Imperialism or geopolitics?
When Russian troops crossed the border with Ukraine, all Western commentators spoke of Russian imperialism. It was a flagrant “violation of international law and the sovereignty of a country.”
Those terms were justified, but today they prove to be virtually unfindable in analyses of the US attack on Caracas.
The brutal US invasion is being trivialised as a logical consequence of power politics. “That’s simply what great powers do,” is the cynical refrain on television talk shows.
On the evening news in my country (Belgium), this violent military incursion was described as a “rollercoaster of events organised by the US.” While 40 people were killed in cold blood to facilitate the kidnapping of a head of state, the news spoke of “the most bizarre 24 hours of [Maduro]’s life.” The anchor delivered the report as if summarising a scene from a thriller.
Violating international law is apparently of little consequence when the orders come from Washington. The “rules-based order” has proven to be a paper tiger. This is the essence of the double standard: when a non-Western country invades another, it is a crime against humanity; when the United States does the same — including the abduction of a head of state –—it is framed as an “intervention” or a “transition to democracy.” Language itself has become a weapon.
A crushing responsibility
Through this euphemistic framing and the constant demonisation of Maduro, a brutal military aggression is being de facto legitimised.
Following the double standards applied to Ukraine and Gaza, the West is losing its last shred of credibility with the global South. The “rules-based order” is being definitively unmasked as a selective instrument of power.
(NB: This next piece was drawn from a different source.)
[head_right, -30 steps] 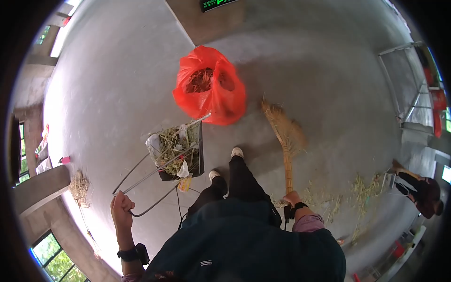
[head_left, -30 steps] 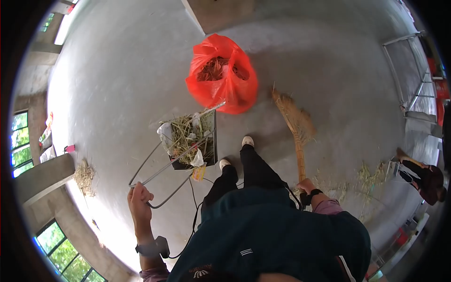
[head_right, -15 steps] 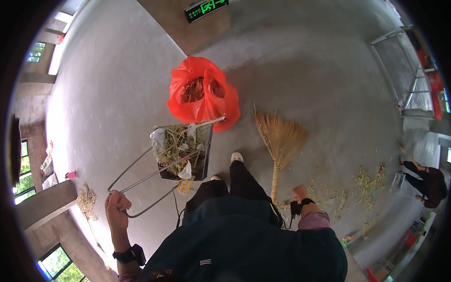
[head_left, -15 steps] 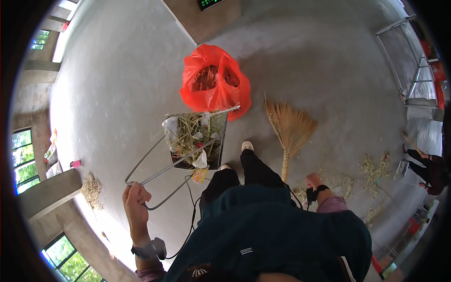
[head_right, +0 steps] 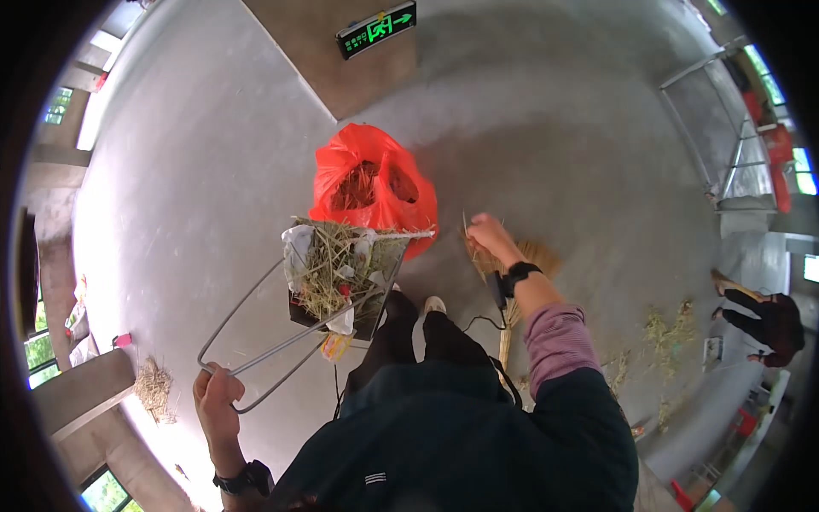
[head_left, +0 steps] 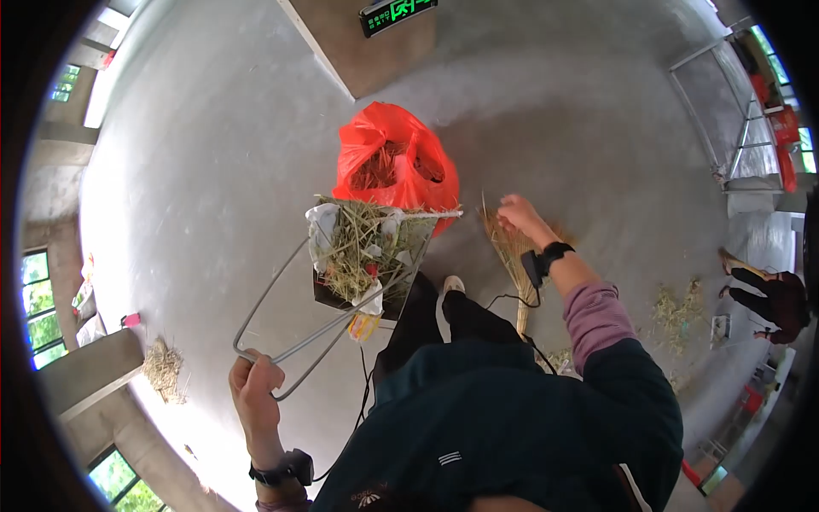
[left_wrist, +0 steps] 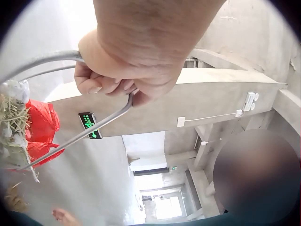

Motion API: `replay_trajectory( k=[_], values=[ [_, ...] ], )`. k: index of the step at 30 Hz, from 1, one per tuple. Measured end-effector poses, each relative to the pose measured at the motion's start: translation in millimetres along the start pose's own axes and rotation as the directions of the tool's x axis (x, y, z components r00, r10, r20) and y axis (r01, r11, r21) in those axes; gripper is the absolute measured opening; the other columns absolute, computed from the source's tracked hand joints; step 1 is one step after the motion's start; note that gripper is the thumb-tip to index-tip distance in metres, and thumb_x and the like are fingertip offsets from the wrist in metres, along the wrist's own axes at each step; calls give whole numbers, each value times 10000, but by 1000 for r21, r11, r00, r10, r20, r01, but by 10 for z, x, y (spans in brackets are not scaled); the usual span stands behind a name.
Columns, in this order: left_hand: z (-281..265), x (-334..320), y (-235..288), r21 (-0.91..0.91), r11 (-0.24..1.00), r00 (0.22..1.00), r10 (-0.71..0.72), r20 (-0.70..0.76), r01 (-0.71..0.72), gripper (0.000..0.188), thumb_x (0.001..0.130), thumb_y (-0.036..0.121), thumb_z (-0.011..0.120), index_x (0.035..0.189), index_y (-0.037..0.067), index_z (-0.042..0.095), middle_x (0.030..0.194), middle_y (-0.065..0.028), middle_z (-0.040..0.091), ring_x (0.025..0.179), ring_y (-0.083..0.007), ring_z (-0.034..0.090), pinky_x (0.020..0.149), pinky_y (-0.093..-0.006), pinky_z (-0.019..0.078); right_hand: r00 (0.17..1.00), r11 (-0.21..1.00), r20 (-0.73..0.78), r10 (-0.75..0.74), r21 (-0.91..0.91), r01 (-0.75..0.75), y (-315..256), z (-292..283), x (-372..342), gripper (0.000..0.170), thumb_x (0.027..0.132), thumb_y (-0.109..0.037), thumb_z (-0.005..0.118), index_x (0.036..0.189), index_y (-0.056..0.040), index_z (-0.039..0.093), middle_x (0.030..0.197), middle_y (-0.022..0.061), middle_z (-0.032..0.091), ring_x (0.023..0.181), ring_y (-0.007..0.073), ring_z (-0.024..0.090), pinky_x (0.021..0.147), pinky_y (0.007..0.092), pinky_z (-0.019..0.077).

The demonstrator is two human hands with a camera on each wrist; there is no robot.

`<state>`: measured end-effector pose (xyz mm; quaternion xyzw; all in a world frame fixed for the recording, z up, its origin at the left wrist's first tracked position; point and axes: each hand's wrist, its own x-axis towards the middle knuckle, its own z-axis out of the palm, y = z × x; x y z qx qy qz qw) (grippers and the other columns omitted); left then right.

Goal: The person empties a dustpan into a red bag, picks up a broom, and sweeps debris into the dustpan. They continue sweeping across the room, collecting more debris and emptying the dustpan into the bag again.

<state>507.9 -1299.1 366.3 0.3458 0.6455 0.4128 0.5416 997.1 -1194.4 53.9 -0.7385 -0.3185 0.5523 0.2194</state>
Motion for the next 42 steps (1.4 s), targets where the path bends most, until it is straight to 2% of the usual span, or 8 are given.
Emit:
replay_trajectory(
  k=[3, 14, 21, 23, 29, 32, 34, 42],
  values=[
    [-28, -85, -32, 18, 1000, 1000, 1, -25, 0, 216, 801, 97, 465, 604, 88, 375, 500, 43, 281, 453, -54, 246, 469, -231, 254, 995, 995, 27, -97, 4, 97, -612, 287, 82, 522, 743, -64, 550, 1223, 24, 366, 720, 86, 604, 542, 134, 575, 430, 245, 448],
    [234, -347, -408, 140, 990, 999, -2, -40, 8, 156, 721, 85, 545, 623, 38, 433, 519, 11, 389, 475, -51, 297, 451, -205, 230, 963, 933, 30, -268, -242, 267, -1094, 921, 661, 573, 759, -86, 510, 1285, -13, 296, 716, 90, 617, 548, 145, 594, 467, 273, 487],
    [533, -409, -529, 81, 997, 982, -1, -191, 17, 126, 646, 59, 525, 602, 36, 409, 515, -10, 400, 465, -60, 300, 433, -209, 223, 956, 837, 245, -159, -480, 262, -635, 878, 1279, 410, 740, -74, 501, 1140, 6, 450, 631, 87, 611, 491, 163, 582, 463, 283, 481],
    [562, -450, -508, 66, 998, 975, 0, -222, 15, 119, 642, 63, 524, 605, 37, 413, 516, -11, 400, 466, -62, 305, 436, -210, 228, 947, 682, 273, -170, -661, 313, -390, 832, 1277, 271, 722, -88, 514, 978, 0, 522, 585, 81, 597, 487, 178, 587, 459, 300, 466],
    [456, -471, -507, 35, 997, 968, 74, -239, -67, 168, 696, 150, 560, 666, 33, 444, 507, -4, 385, 462, -74, 324, 444, -222, 255, 941, 715, 189, -281, -612, 337, 620, 598, 963, 193, 703, -108, 538, 862, 0, 533, 581, 88, 592, 493, 192, 590, 476, 315, 456],
    [353, -496, -444, -15, 995, 971, 98, -216, -103, 180, 701, 166, 562, 665, 34, 446, 498, -2, 377, 452, -77, 316, 442, -227, 259, 945, 762, 177, -276, -559, 327, 868, 651, 640, 314, 712, -208, 533, 932, 14, 565, 670, 151, 624, 610, 281, 624, 632, 376, 484],
    [262, -475, -487, -9, 991, 972, 129, -197, -134, 183, 700, 169, 558, 659, 36, 440, 491, -3, 370, 442, -82, 305, 438, -232, 262, 959, 890, 236, -158, -387, 242, 1026, 788, 486, 346, 714, -275, 582, 897, 18, 575, 652, 132, 624, 605, 240, 626, 599, 342, 486],
    [-29, -464, -587, 111, 986, 990, 132, -58, -125, 151, 741, 87, 470, 634, 58, 368, 508, 17, 296, 455, -70, 262, 450, -240, 249, 943, 950, 247, -223, -163, 267, 943, 1499, -333, 293, 731, -289, 583, 727, 4, 581, 608, 92, 607, 554, 171, 604, 552, 300, 472]
  ],
)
But there is more at stake. With this attack, Trump is testing the limits of his imperial ambitions. Because of Europe’s appallingly weak stance, Washington has received the signal that it can act with total impunity. Europe’s responsibility in this matter is crushing.
When the situation inevitably escalates — and the Panama Canal or Greenland are next in line — let no-one later claim: “Wir hebben es niet gewusst.”